─── ENTRIES SHOWN
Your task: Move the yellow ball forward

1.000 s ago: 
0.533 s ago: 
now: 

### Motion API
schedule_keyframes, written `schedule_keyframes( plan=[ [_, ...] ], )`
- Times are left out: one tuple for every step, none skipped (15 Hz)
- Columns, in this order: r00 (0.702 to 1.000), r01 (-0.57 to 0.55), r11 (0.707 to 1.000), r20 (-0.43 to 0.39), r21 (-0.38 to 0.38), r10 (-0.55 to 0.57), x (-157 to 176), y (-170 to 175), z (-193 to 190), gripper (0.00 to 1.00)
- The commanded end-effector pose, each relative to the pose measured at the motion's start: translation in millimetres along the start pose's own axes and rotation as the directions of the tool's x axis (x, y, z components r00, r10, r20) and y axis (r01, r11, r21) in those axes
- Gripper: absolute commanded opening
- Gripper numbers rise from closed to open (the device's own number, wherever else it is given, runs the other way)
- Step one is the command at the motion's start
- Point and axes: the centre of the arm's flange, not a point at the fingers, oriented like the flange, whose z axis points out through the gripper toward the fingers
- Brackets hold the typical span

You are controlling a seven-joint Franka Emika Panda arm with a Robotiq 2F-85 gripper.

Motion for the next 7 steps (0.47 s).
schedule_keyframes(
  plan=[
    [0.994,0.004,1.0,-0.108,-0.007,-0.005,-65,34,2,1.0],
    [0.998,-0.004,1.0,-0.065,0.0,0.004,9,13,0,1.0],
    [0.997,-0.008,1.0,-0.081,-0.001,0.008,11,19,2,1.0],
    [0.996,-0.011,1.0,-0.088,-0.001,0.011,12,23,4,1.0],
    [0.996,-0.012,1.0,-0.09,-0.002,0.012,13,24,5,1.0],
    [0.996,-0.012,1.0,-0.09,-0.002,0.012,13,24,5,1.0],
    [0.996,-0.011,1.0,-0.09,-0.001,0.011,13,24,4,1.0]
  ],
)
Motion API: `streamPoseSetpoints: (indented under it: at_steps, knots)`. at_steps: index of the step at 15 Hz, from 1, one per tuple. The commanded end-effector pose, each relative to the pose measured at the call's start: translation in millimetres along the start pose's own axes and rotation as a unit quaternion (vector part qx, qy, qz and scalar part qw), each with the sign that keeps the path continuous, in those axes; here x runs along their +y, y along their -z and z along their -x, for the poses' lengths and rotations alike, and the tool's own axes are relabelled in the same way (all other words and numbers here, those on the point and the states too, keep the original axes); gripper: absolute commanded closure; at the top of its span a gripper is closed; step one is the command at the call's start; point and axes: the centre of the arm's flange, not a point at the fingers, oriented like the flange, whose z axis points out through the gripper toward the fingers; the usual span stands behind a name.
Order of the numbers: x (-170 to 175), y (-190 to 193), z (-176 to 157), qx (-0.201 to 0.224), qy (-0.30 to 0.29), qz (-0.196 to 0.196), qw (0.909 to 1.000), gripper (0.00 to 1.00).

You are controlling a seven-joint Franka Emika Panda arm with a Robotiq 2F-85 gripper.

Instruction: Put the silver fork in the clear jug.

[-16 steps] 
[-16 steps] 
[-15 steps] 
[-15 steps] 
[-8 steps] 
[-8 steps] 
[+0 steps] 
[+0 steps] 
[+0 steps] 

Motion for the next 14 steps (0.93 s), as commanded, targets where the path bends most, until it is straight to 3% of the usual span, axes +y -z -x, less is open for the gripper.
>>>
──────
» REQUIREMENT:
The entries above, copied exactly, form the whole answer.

» EXERCISE RESPONSE:
Your task: Move the yellow ball forward

1.000 s ago: 
0.533 s ago: 
now: 

### Motion API
schedule_keyframes, written `schedule_keyframes( plan=[ [_, ...] ], )`
- Times are left out: one tuple for every step, none skipped (15 Hz)
- Columns, in this order: r00 (0.702 to 1.000), r01 (-0.57 to 0.55), r11 (0.707 to 1.000), r20 (-0.43 to 0.39), r21 (-0.38 to 0.38), r10 (-0.55 to 0.57), x (-157 to 176), y (-170 to 175), z (-193 to 190), gripper (0.00 to 1.00)
- The commanded end-effector pose, each relative to the pose measured at the motion's start: translation in millimetres along the start pose's own axes and rotation as the directions of the tool's x axis (x, y, z components r00, r10, r20) and y axis (r01, r11, r21) in those axes
- Gripper: absolute commanded opening
- Gripper numbers rise from closed to open (the device's own number, wherever else it is given, runs the other way)
- Step one is the command at the motion's start
- Point and axes: the centre of the arm's flange, not a point at the fingers, oriented like the flange, whose z axis points out through the gripper toward the fingers
- Brackets hold the typical span

You are controlling a seven-joint Franka Emika Panda arm with a Robotiq 2F-85 gripper.

Motion for the next 7 steps (0.47 s).
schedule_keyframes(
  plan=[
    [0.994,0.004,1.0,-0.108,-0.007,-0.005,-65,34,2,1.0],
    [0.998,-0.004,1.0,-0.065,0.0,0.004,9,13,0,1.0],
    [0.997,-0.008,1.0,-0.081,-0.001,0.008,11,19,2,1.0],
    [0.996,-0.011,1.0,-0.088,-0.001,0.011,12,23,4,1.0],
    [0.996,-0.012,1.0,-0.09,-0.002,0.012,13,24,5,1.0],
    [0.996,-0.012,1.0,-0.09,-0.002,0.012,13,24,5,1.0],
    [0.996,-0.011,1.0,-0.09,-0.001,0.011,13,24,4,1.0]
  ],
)
Motion API: `streamPoseSetpoints: (indented under it: at_steps, knots)`. at_steps: index of the step at 15 Hz, from 1, one per tuple. The commanded end-effector pose, each relative to the pose measured at the call's start: translation in millimetres along the start pose's own axes and rotation as a unit quaternion (vector part qx, qy, qz and scalar part qw), each with the sign that keeps the path continuous, in those axes; here x runs along their +y, y along their -z and z along their -x, for the poses' lengths and rotations alike, and the tool's own axes are relabelled in the same way (all other words and numbers here, those on the point and the states too, keep the original axes); gripper: absolute commanded closure; at the top of its span a gripper is closed; step one is the command at the call's start; point and axes: the centre of the arm's flange, not a point at the fingers, oriented like the flange, whose z axis points out through the gripper toward the fingers; the usual span stands behind a name.
Order of the numbers: x (-170 to 175), y (-190 to 193), z (-176 to 157), qx (-0.201 to 0.224), qy (-0.30 to 0.29), qz (-0.196 to 0.196), qw (0.909 to 1.000), gripper (0.00 to 1.00).

You are controlling a seven-joint Franka Emika Panda arm with a Robotiq 2F-85 gripper.

Instruction: Put the silver fork in the clear jug.

[-16 steps] 
[-16 steps] 
[-15 steps] 
[-15 steps] 
[-8 steps] 
[-8 steps] 
[+0 steps] 
[+0 steps] 
[+0 steps] 

Motion for the next 14 steps (0.93 s), as commanded, targets where the path bends most, until it is straight to 3% of the usual span, axes +y -z -x, less is open for the gripper.
>>>

The answer has now been finished.